Tapi Ria tidak jadi bicara. Kata "sayang" menggantung di kerongkongan. Terlalu berat untuk keluar, tapi terlalu menyakitkan untuk terus dipendam.
Akhirnya, ia hanya berkata, "Gue di sini. Gak ke mana-mana."
Dan Ethan tersenyum. Lelah.
"Gue seneng... lu pernah jadi bagian dari waktu gue."
Lalu matanya terpejam lagi.
Dan dalam diamnya, Ria tahu... mungkin itulah ucapan selamat tinggal paling halus yang pernah ia terima.
Beberapa bulan kemudian.
Ethan pergi. Di hari hujan.
Tidak banyak orang di pemakamannya. Ria berdiri paling belakang, memeluk lengan bajunya sendiri. Tak ada air mata yang jatuh hari itu. Hanya angin dingin, dan dada yang terasa kosong.
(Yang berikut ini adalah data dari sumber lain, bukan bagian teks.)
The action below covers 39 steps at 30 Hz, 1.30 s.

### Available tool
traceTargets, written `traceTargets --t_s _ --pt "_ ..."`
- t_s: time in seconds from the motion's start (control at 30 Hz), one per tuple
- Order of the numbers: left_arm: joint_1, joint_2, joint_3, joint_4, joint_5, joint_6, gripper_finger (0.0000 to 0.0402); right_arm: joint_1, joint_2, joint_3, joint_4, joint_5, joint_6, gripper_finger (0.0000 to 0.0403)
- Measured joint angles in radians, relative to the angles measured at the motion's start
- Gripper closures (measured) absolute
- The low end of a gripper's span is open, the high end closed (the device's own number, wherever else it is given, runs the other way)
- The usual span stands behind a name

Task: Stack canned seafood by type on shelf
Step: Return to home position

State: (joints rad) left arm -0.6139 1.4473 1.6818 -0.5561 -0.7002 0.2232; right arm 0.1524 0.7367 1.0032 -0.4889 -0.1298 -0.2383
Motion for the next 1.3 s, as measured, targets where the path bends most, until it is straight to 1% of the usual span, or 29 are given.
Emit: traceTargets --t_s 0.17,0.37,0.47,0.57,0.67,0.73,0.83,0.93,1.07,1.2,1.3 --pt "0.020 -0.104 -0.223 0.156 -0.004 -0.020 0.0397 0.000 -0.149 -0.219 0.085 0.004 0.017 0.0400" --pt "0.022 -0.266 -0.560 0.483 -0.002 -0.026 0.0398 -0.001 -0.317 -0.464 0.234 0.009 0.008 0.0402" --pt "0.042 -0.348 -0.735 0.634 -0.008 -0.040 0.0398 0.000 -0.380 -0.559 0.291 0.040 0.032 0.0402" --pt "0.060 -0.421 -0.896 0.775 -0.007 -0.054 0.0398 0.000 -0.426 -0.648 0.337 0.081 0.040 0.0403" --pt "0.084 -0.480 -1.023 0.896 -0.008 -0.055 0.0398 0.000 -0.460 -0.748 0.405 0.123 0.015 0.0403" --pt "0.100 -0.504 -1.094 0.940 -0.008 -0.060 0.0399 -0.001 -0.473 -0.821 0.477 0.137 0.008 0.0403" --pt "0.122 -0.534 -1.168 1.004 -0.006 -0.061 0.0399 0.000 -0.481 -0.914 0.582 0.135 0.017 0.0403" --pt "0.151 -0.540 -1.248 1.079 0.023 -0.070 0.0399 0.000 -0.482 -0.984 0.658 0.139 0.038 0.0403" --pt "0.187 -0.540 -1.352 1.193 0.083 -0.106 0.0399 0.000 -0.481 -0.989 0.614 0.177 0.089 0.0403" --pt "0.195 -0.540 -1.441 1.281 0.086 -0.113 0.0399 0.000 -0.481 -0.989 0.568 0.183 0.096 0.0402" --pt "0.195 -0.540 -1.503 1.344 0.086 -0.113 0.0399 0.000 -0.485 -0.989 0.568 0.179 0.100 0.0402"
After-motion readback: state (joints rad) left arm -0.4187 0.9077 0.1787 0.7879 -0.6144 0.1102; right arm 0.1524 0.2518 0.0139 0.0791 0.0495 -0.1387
Natalie dan Nami menemani. Tapi tidak ada satu pun dari mereka yang berani menyentuh bahunya. Seolah tahu, luka yang seperti ini... tidak bisa dibagi.
Setelah semua selesai, Ria berjalan ke ruang kerjanya di kantor. Meja Ethan sudah kosong. Tapi ada satu hal yang tertinggal... sebuah buku gambar berwarna hitam, dengan sticky note kecil di halaman pertama:
"Untuk Ria.
Jangan berhenti gambar. Karena lu ngisi warna di hidup gue, waktu gue udah gak bisa ngelihat terang lagi."